• _THE TASK_
Retype each line of the listing below, word for word.

════════════════

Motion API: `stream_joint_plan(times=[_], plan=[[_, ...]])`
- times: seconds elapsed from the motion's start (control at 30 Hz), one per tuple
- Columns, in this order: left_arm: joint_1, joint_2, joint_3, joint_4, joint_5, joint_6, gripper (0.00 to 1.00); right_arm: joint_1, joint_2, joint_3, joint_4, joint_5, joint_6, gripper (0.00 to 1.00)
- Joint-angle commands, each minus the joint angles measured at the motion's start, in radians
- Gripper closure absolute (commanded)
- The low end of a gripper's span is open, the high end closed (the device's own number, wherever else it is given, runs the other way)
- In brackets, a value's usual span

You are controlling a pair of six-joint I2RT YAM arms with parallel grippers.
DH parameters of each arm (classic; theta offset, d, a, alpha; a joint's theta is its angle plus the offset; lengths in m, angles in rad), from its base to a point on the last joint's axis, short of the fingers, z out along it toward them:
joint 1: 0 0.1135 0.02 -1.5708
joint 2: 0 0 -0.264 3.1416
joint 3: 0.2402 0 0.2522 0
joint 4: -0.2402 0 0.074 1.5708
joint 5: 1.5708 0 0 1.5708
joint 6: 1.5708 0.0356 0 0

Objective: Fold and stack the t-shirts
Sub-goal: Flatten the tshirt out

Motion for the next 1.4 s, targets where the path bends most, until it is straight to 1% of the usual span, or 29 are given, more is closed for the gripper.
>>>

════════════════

• _SOLUTION TO THIS PROBLEM_
Motion API: `stream_joint_plan(times=[_], plan=[[_, ...]])`
- times: seconds elapsed from the motion's start (control at 30 Hz), one per tuple
- Columns, in this order: left_arm: joint_1, joint_2, joint_3, joint_4, joint_5, joint_6, gripper (0.00 to 1.00); right_arm: joint_1, joint_2, joint_3, joint_4, joint_5, joint_6, gripper (0.00 to 1.00)
- Joint-angle commands, each minus the joint angles measured at the motion's start, in radians
- Gripper closure absolute (commanded)
- The low end of a gripper's span is open, the high end closed (the device's own number, wherever else it is given, runs the other way)
- In brackets, a value's usual span

You are controlling a pair of six-joint I2RT YAM arms with parallel grippers.
DH parameters of each arm (classic; theta offset, d, a, alpha; a joint's theta is its angle plus the offset; lengths in m, angles in rad), from its base to a point on the last joint's axis, short of the fingers, z out along it toward them:
joint 1: 0 0.1135 0.02 -1.5708
joint 2: 0 0 -0.264 3.1416
joint 3: 0.2402 0 0.2522 0
joint 4: -0.2402 0 0.074 1.5708
joint 5: 1.5708 0 0 1.5708
joint 6: 1.5708 0.0356 0 0

Objective: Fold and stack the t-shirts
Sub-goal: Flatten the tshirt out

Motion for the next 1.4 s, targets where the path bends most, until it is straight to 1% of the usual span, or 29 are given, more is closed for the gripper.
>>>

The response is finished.